# EXERCISE PROMPT
Should a line in the entries below contain "Kindly", return that line.

# STORED DATA
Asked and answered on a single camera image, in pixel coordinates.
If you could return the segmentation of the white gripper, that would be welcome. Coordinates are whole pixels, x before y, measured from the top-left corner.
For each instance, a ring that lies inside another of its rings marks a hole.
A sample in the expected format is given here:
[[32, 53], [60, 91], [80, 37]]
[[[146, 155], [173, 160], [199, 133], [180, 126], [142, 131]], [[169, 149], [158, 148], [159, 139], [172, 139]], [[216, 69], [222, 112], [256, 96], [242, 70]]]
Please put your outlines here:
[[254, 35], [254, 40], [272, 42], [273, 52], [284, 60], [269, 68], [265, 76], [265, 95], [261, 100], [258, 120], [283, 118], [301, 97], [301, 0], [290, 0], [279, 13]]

---

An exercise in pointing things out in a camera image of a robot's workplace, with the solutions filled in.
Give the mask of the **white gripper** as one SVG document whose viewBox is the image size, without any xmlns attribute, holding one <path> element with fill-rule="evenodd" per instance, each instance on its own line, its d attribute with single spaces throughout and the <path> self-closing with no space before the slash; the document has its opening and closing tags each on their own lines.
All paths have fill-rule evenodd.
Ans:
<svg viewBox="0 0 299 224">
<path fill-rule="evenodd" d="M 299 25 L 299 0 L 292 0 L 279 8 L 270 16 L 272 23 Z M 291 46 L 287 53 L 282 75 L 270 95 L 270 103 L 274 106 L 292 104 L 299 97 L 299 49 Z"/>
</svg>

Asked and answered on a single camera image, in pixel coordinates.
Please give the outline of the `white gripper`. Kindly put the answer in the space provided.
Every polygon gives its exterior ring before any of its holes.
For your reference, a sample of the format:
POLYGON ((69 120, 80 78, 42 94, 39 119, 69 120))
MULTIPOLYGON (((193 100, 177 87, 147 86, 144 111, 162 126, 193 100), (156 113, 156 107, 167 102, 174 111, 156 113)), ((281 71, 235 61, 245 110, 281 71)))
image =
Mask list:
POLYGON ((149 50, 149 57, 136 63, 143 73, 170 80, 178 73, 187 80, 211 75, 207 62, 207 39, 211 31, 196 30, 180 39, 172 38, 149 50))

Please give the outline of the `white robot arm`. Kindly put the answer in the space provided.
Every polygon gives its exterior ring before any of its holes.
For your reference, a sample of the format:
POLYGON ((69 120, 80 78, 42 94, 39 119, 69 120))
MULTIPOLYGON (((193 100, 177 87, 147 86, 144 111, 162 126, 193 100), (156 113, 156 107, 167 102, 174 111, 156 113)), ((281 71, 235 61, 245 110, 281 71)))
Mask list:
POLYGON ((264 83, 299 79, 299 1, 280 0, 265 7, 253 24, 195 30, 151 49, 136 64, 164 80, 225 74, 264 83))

# RESPONSE BELOW
Please give the outline of the `white gripper`. Kindly put the answer in the space provided.
Please give the outline of the `white robot arm`. Kindly put the answer in the space provided.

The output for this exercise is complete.